A reader from Vital Votes wrote in a interesting view and a few good questions:

"I agree with Jung on many levels. The most interesting thing is that most people focus on the future (what has not been). This eventually leads to fear of what has not been, death. What if death was the beginning and when we were born we are actually dying? If you believe in karmic laws, then life never ends. It is continuous and birth and death are the etheric names that we have applied to these journey's in life.

As humans, there is evolution (body to spirit) and involution (spirit to body). So when we are born, are we humans having spiritual experiences or spirits having human experiences. As Yogananda said, you have to have thousands of life times in order to be born into a human experience.

So what is real and what is not?

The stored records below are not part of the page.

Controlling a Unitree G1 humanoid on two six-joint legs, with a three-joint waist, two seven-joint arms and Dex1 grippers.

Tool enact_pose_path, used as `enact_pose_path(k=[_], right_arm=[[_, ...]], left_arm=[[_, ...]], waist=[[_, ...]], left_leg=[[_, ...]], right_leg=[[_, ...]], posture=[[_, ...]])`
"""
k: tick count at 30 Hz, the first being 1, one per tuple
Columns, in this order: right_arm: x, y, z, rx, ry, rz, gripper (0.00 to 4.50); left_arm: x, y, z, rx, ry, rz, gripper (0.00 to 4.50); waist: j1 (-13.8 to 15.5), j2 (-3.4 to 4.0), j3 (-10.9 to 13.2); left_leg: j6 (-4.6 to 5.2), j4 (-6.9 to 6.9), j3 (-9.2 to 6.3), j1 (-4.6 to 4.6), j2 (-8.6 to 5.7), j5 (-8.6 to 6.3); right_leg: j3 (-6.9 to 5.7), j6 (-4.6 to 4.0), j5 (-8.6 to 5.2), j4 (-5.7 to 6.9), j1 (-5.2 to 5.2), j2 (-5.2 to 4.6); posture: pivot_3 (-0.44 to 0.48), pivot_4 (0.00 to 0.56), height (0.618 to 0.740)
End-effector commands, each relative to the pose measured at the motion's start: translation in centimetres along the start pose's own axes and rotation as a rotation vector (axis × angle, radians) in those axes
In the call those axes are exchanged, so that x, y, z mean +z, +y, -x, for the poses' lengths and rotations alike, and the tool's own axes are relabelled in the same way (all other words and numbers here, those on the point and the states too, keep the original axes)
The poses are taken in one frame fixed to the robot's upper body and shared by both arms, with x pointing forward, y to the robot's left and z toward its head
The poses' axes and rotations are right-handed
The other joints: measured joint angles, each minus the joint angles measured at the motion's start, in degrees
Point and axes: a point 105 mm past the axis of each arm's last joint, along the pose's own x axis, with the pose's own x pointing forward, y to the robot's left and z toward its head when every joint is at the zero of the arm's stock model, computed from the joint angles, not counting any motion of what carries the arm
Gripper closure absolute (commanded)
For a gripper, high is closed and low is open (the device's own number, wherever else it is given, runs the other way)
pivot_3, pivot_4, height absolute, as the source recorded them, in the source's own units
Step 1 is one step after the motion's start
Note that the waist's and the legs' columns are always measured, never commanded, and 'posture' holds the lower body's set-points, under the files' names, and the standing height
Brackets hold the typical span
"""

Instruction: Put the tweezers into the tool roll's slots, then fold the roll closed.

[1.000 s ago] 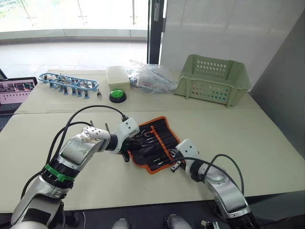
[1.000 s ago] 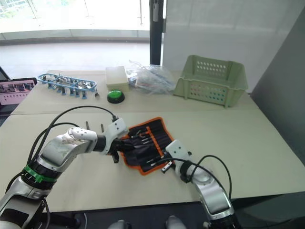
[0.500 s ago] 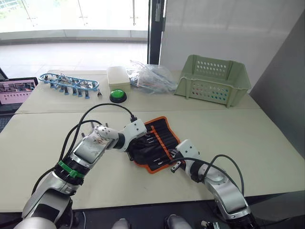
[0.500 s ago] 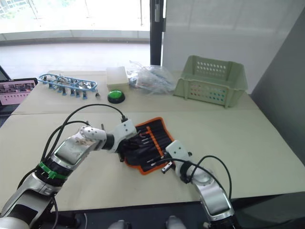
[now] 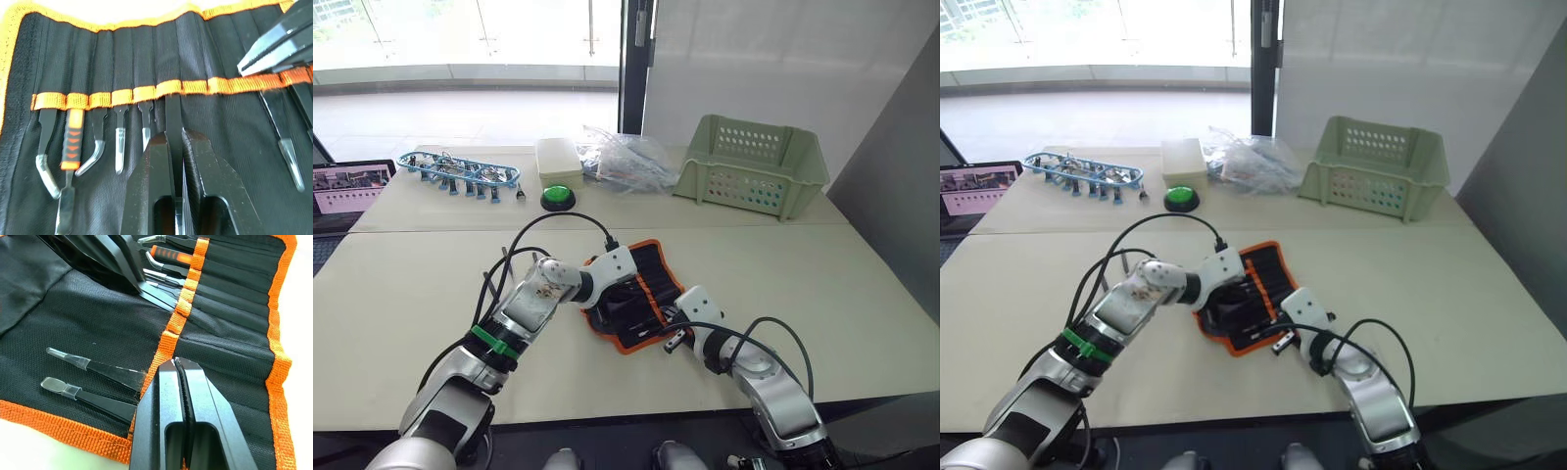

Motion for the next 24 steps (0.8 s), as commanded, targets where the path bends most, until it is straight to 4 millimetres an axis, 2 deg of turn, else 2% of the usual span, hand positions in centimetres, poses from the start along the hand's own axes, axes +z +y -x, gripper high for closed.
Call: enact_pose_path(k=[1, 10, 12, 13, 18, 21, 23, 24], right_arm=[[-2.4, 2.7, -0.4, 0.105, 0.1, -0.041, 4.5], [-2.5, 3.1, -0.5, 0.12, 0.103, -0.042, 4.5], [-2.5, 3.1, -0.4, 0.121, 0.105, -0.042, 4.5], [-2.6, 3.1, -0.4, 0.121, 0.107, -0.043, 4.5], [-2.6, 3.1, -0.4, 0.122, 0.111, -0.043, 4.5], [-2.7, 3.1, -0.4, 0.121, 0.112, -0.042, 4.5], [-2.7, 3.0, -0.5, 0.122, 0.113, -0.04, 4.5], [-2.7, 3.0, -0.5, 0.122, 0.113, -0.04, 4.5]], left_arm=[[1.2, 0.3, -1.2, 0.025, -0.059, -0.038, 4.45], [0.9, 0.0, -3.0, 0.031, -0.112, -0.038, 4.45], [1.0, 0.3, -2.7, 0.04, -0.128, -0.028, 3.65], [1.1, 0.5, -2.2, 0.042, -0.136, -0.03, 3.4], [1.8, 1.7, 1.0, 0.071, -0.173, -0.044, 1.74], [2.3, 2.0, 3.6, 0.089, -0.198, -0.034, 0.73], [2.4, 2.3, 6.1, 0.124, -0.225, -0.006, 0.09], [2.3, 2.3, 7.2, 0.14, -0.235, 0.009, 0.03]], waist=[[0.0, -0.01, 0.0], [0.4, 0.03, 0.0], [0.5, 0.03, 0.0], [0.6, 0.03, 0.0], [-0.4, 0.05, 0.0], [-0.8, 0.06, 0.0], [-1.0, 0.07, 0.0], [-1.2, 0.08, 0.0]], left_leg=[[0.0, 0.05, -0.01, -0.01, 0.0, 0.0], [0.0, 0.22, -0.03, 0.05, -0.01, 0.0], [0.0, 0.27, -0.03, 0.07, -0.02, 0.0], [0.0, 0.29, -0.02, 0.07, -0.02, 0.0], [0.01, 0.28, -0.03, 0.06, 0.0, 0.0], [0.01, 0.26, -0.03, 0.06, 0.05, 0.0], [0.01, 0.25, -0.03, 0.1, 0.07, 0.0], [0.01, 0.24, -0.03, 0.1, 0.08, 0.0]], right_leg=[[-0.01, 0.0, 0.0, 0.02, 0.01, 0.0], [0.0, 0.04, 0.02, 0.08, 0.13, 0.0], [0.0, 0.07, 0.03, 0.1, 0.15, 0.0], [0.0, 0.07, 0.04, 0.11, 0.15, 0.0], [0.03, 0.07, 0.04, 0.24, 0.04, 0.03], [0.08, 0.06, 0.03, 0.27, 0.0, 0.1], [0.08, 0.05, 0.03, 0.28, 0.01, 0.11], [0.08, 0.04, 0.02, 0.28, 0.0, 0.11]], posture=[[0.0, 0.15, 0.725], [0.0, 0.15, 0.725], [0.0, 0.15, 0.725], [0.0, 0.15, 0.725], [0.0, 0.15, 0.725], [0.0, 0.15, 0.725], [0.0, 0.15, 0.725], [0.0, 0.15, 0.725]])
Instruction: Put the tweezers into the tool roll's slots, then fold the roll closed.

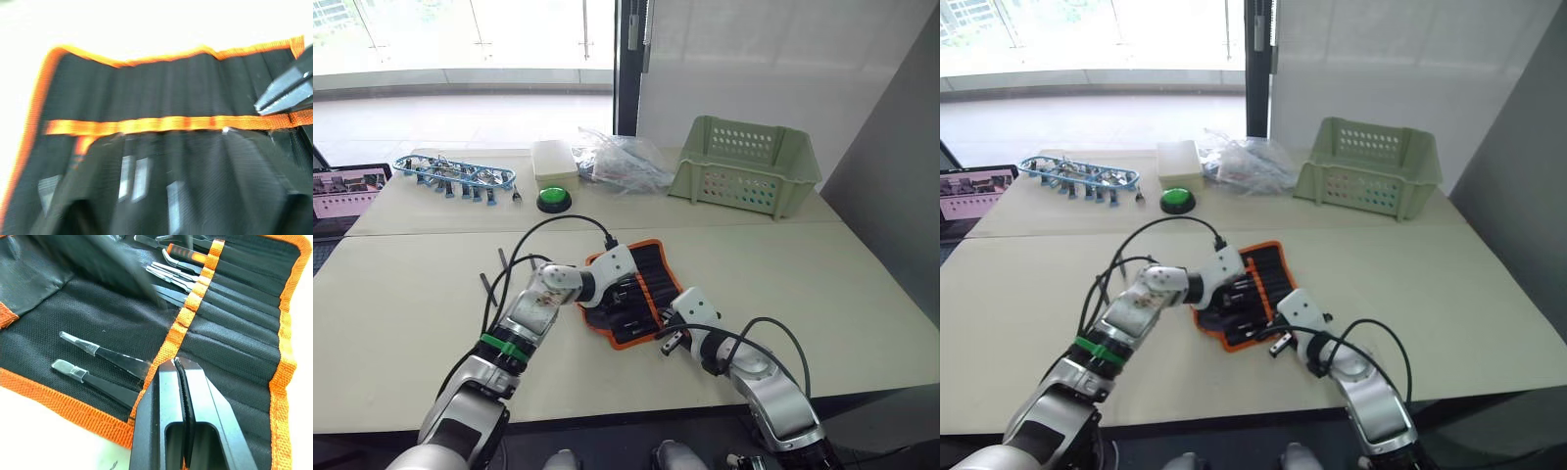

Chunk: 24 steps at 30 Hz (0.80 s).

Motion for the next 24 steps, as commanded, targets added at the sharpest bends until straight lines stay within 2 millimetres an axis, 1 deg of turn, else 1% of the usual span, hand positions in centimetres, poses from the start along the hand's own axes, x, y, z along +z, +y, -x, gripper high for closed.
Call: enact_pose_path(k=[1, 2, 4, 6, 9, 10, 12, 13, 14, 16, 18, 19, 20, 22, 23, 24], right_arm=[[-2.8, 2.3, -0.3, 0.101, 0.106, -0.051, 4.5], [-2.9, 2.2, -0.3, 0.101, 0.107, -0.05, 4.5], [-3.0, 2.2, -0.3, 0.103, 0.109, -0.048, 4.5], [-3.1, 1.9, -0.4, 0.103, 0.112, -0.046, 4.5], [-3.3, 1.6, -0.2, 0.102, 0.116, -0.044, 4.5], [-3.4, 1.5, -0.1, 0.101, 0.119, -0.043, 4.5], [-3.7, 1.2, 0.0, 0.099, 0.124, -0.04, 4.5], [-3.9, 0.9, 0.0, 0.096, 0.13, -0.043, 4.5], [-4.0, 0.7, 0.0, 0.094, 0.134, -0.044, 4.5], [-4.2, 0.5, 0.1, 0.093, 0.138, -0.047, 4.5], [-4.4, 0.4, 0.1, 0.099, 0.142, -0.046, 4.5], [-4.5, 0.3, 0.1, 0.101, 0.144, -0.046, 4.5], [-4.5, 0.3, 0.1, 0.103, 0.144, -0.046, 4.5], [-4.6, 0.2, 0.0, 0.109, 0.146, -0.044, 4.5], [-4.6, 0.1, 0.0, 0.112, 0.146, -0.042, 4.5], [-4.6, 0.1, 0.0, 0.116, 0.147, -0.04, 4.5]], left_arm=[[1.7, 0.6, 4.0, 0.059, -0.078, 0.032, 0.03], [1.5, 0.7, 5.0, 0.083, -0.077, 0.046, 0.03], [-0.1, 0.8, 7.5, 0.148, -0.049, 0.092, 0.03], [-2.7, 0.9, 10.5, 0.256, 0.006, 0.142, 0.03], [-5.0, 0.4, 13.3, 0.369, 0.056, 0.2, 0.03], [-6.0, 0.0, 14.8, 0.435, 0.071, 0.233, 0.03], [-7.2, -0.8, 17.0, 0.538, 0.089, 0.284, 0.03], [-8.3, -1.9, 18.8, 0.629, 0.1, 0.34, 0.03], [-9.0, -2.8, 20.2, 0.694, 0.113, 0.377, 0.03], [-9.7, -4.4, 21.6, 0.765, 0.129, 0.417, 0.03], [-10.4, -6.2, 22.4, 0.81, 0.149, 0.457, 0.03], [-10.6, -6.7, 22.7, 0.823, 0.155, 0.467, 0.03], [-10.9, -7.3, 23.2, 0.87, 0.156, 0.493, 0.03], [-11.2, -8.1, 24.3, 0.963, 0.149, 0.518, 0.03], [-11.2, -8.3, 24.5, 0.991, 0.147, 0.523, 0.03], [-11.1, -8.7, 24.7, 1.029, 0.146, 0.519, 0.03]], waist=[[-0.3, 0.02, 0.0], [-0.3, 0.02, 0.0], [-0.6, 0.03, 0.0], [-0.8, 0.03, 0.0], [-0.7, 0.01, 0.0], [-0.6, -0.04, 0.0], [-0.6, -0.05, 0.0], [-0.5, -0.06, 0.0], [-0.7, -0.06, 0.0], [-0.7, -0.1, 0.0], [-0.3, -0.14, 0.0], [-0.1, -0.2, -0.1], [0.4, -0.3, -0.1], [0.5, -0.34, -0.1], [0.7, -0.34, -0.1], [0.7, -0.36, -0.1]], left_leg=[[0.0, -0.02, 0.0, 0.01, 0.01, 0.0], [0.0, -0.03, 0.0, 0.02, 0.01, 0.0], [0.0, -0.03, 0.01, 0.05, 0.02, -0.01], [0.01, -0.06, 0.02, 0.08, 0.04, -0.02], [0.02, -0.08, 0.02, 0.12, 0.06, -0.02], [0.01, -0.08, 0.02, 0.13, 0.07, -0.02], [0.01, -0.08, 0.05, 0.17, 0.07, -0.02], [0.01, -0.08, 0.06, 0.17, 0.06, -0.02], [0.01, -0.08, 0.08, 0.18, 0.05, -0.02], [-0.02, -0.08, 0.2, 0.25, 0.08, -0.08], [-0.03, -0.09, 0.18, 0.26, 0.07, -0.09], [-0.03, -0.08, 0.17, 0.28, 0.08, -0.09], [-0.03, -0.08, 0.15, 0.35, 0.09, -0.09], [-0.09, -0.06, 0.14, 0.58, 0.09, -0.12], [-0.47, -0.05, 0.17, 0.62, 0.11, -0.35], [-0.49, -0.05, 0.17, 0.57, 0.1, -0.36]], right_leg=[[0.01, -0.01, -0.01, 0.0, 0.01, 0.0], [0.0, -0.01, -0.01, 0.0, 0.02, 0.0], [0.01, -0.02, -0.02, -0.01, 0.02, 0.0], [0.01, -0.04, -0.03, 0.0, 0.03, -0.01], [-0.02, -0.09, -0.06, 0.0, 0.06, -0.02], [-0.03, -0.09, -0.06, 0.0, 0.04, -0.03], [-0.03, -0.11, -0.06, -0.01, 0.09, -0.1], [-0.04, -0.11, -0.07, -0.02, 0.09, -0.15], [-0.04, -0.11, -0.07, -0.03, 0.1, -0.18], [-0.04, -0.13, -0.07, -0.06, 0.12, -0.26], [-0.05, -0.17, -0.1, -0.07, 0.12, -0.25], [-0.07, -0.26, -0.15, -0.06, 0.12, -0.25], [-0.09, -0.56, -0.33, -0.05, 0.17, -0.24], [-0.08, -0.63, -0.39, -0.15, 0.14, -0.26], [-0.05, -0.64, -0.39, -0.28, 0.15, -0.3], [-0.05, -0.64, -0.39, -0.32, 0.19, -0.32]], posture=[[0.0, 0.15, 0.725], [0.0, 0.15, 0.725], [0.0, 0.15, 0.725], [0.0, 0.15, 0.725], [0.0, 0.15, 0.725], [0.0, 0.15, 0.725], [0.0, 0.15, 0.725], [0.0, 0.15, 0.725], [0.0, 0.15, 0.725], [0.0, 0.15, 0.725], [0.0, 0.15, 0.725], [0.0, 0.15, 0.725], [0.0, 0.15, 0.725], [0.0, 0.15, 0.725], [0.0, 0.15, 0.725], [0.0, 0.15, 0.725]])
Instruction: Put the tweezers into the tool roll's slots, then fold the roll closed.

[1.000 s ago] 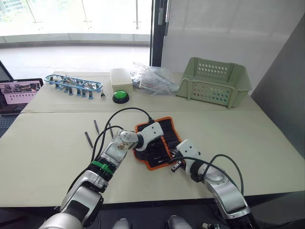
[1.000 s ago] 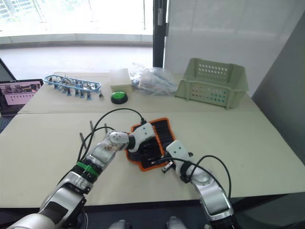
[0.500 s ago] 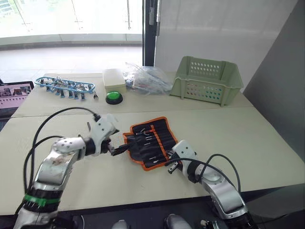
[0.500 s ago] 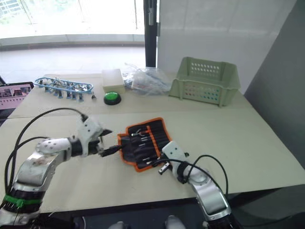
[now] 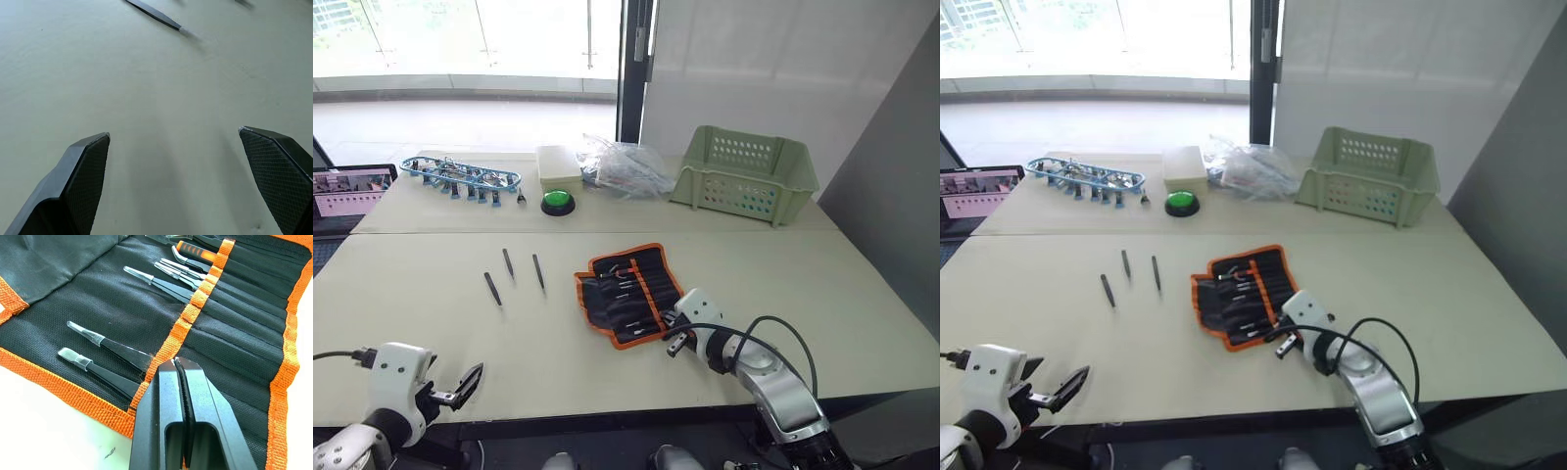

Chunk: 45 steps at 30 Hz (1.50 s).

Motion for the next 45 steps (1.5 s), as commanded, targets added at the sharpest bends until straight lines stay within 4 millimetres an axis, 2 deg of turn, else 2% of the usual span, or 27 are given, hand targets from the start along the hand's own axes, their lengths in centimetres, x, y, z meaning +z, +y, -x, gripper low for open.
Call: enact_pose_path(k=[1, 9, 11, 16, 21, 27, 32, 34, 40, 45], right_arm=[[-3.1, 1.2, -0.2, 0.074, 0.113, -0.042, 4.5], [-2.9, 1.2, -0.5, 0.092, 0.107, -0.036, 4.5], [-2.9, 1.3, -0.6, 0.096, 0.105, -0.034, 4.5], [-2.6, 1.1, -0.7, 0.09, 0.099, -0.032, 4.5], [-2.5, 0.9, -0.7, 0.081, 0.094, -0.031, 4.5], [-2.4, 0.7, -0.7, 0.073, 0.092, -0.028, 4.5], [-2.2, 0.7, -0.6, 0.069, 0.087, -0.029, 4.5], [-2.2, 0.7, -0.5, 0.069, 0.088, -0.026, 4.5], [-2.0, 0.6, -0.6, 0.067, 0.086, -0.026, 4.5], [-2.0, 0.6, -0.5, 0.069, 0.085, -0.026, 4.5]], left_arm=[[1.5, 0.1, 1.3, 0.112, -0.095, -0.028, 0.03], [0.6, -1.9, 1.3, 0.129, -0.09, 0.041, 0.03], [0.4, -2.0, 0.5, 0.13, -0.079, 0.035, 0.03], [1.5, -2.3, -2.6, 0.134, -0.111, 0.018, 0.03], [1.5, -3.0, -5.8, 0.17, -0.095, 0.066, 0.03], [1.0, -3.3, -9.2, 0.238, -0.056, 0.101, 0.03], [1.4, -3.6, -11.5, 0.246, -0.054, 0.126, 0.03], [0.8, -3.5, -12.6, 0.278, -0.014, 0.16, 0.03], [-0.3, -3.3, -13.7, 0.322, 0.037, 0.253, 0.03], [0.2, -3.9, -14.9, 0.293, 0.04, 0.244, 0.03]], waist=[[0.0, -0.04, 0.0], [-0.3, -0.07, 0.0], [-0.3, -0.07, 0.0], [-0.3, -0.07, 0.0], [-0.5, -0.12, -0.1], [-0.2, -0.25, -0.2], [0.0, 0.12, -0.2], [0.1, 0.19, -0.2], [0.1, 0.78, -0.3], [0.1, 1.15, -0.5]], left_leg=[[0.0, 0.01, 0.0, 0.02, 0.0, 0.0], [0.01, 0.07, 0.01, -0.03, -0.01, 0.01], [0.04, 0.07, 0.01, -0.03, 0.0, 0.02], [0.04, 0.07, -0.02, -0.02, -0.02, 0.03], [0.42, 0.08, -0.01, -0.02, -0.04, 0.25], [0.44, 0.07, -0.08, 0.05, -0.04, 0.27], [0.38, 0.06, -0.08, 0.33, -0.06, 0.23], [0.08, 0.06, -0.1, 0.4, -0.07, 0.05], [0.07, 0.04, -0.12, 0.59, -0.14, 0.04], [0.06, -0.01, -0.17, 0.65, -0.18, 0.04]], right_leg=[[0.0, 0.0, 0.0, -0.01, 0.01, -0.01], [0.03, 0.0, 0.0, -0.01, -0.05, 0.07], [0.03, 0.01, 0.0, 0.0, -0.07, 0.09], [0.02, 0.01, 0.0, 0.0, -0.06, 0.11], [0.03, 0.07, 0.07, 0.08, 0.22, 0.13], [-0.02, 0.11, 0.12, 0.08, 0.4, 0.15], [-0.02, 0.12, 0.11, 0.03, 0.65, 0.12], [-0.03, 0.12, 0.1, 0.04, 0.71, 0.13], [-0.02, 0.14, 0.1, 0.04, 0.86, 0.13], [-0.03, 0.14, 0.1, 0.06, 0.88, 0.15]], posture=[[0.0, 0.15, 0.725], [0.0, 0.15, 0.725], [0.0, 0.15, 0.725], [0.0, 0.15, 0.725], [0.0, 0.15, 0.725], [0.0, 0.15, 0.725], [0.0, 0.15, 0.725], [0.0, 0.15, 0.725], [0.0, 0.15, 0.725], [0.0, 0.15, 0.725]])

What is visible and what is not? Death is something that we have created in my opinion. When the physical body starts to decline, what about the other bodies (mental, emotional and causal)? This is the time when they leave the body and the physical body does die.

But do the others die, do they continue into another body, into another lifetime? One will never KNOW for sure and all we can really do is speculate. We can all have beliefs and that is what makes our own journeys special."

Death..., one the most scariest ugliest most beautiful brilliant things that life has ever bestowed within creation.
Just remember that it's about the Quality of Life that matters most... yes Life... before Death, for what comes after death? That's the beauty in seeing.

We will all die at some time, but first I shall have a cup of coffee and live. Oz

John Mead in Reality is all Maths postulates that consciousness is vibration and concludes with the famous axiom, "As Above So Below". This is easily represented in a wave form plotted on a graph.

One life continues, whether above or below the baseline. Until vibrations cease.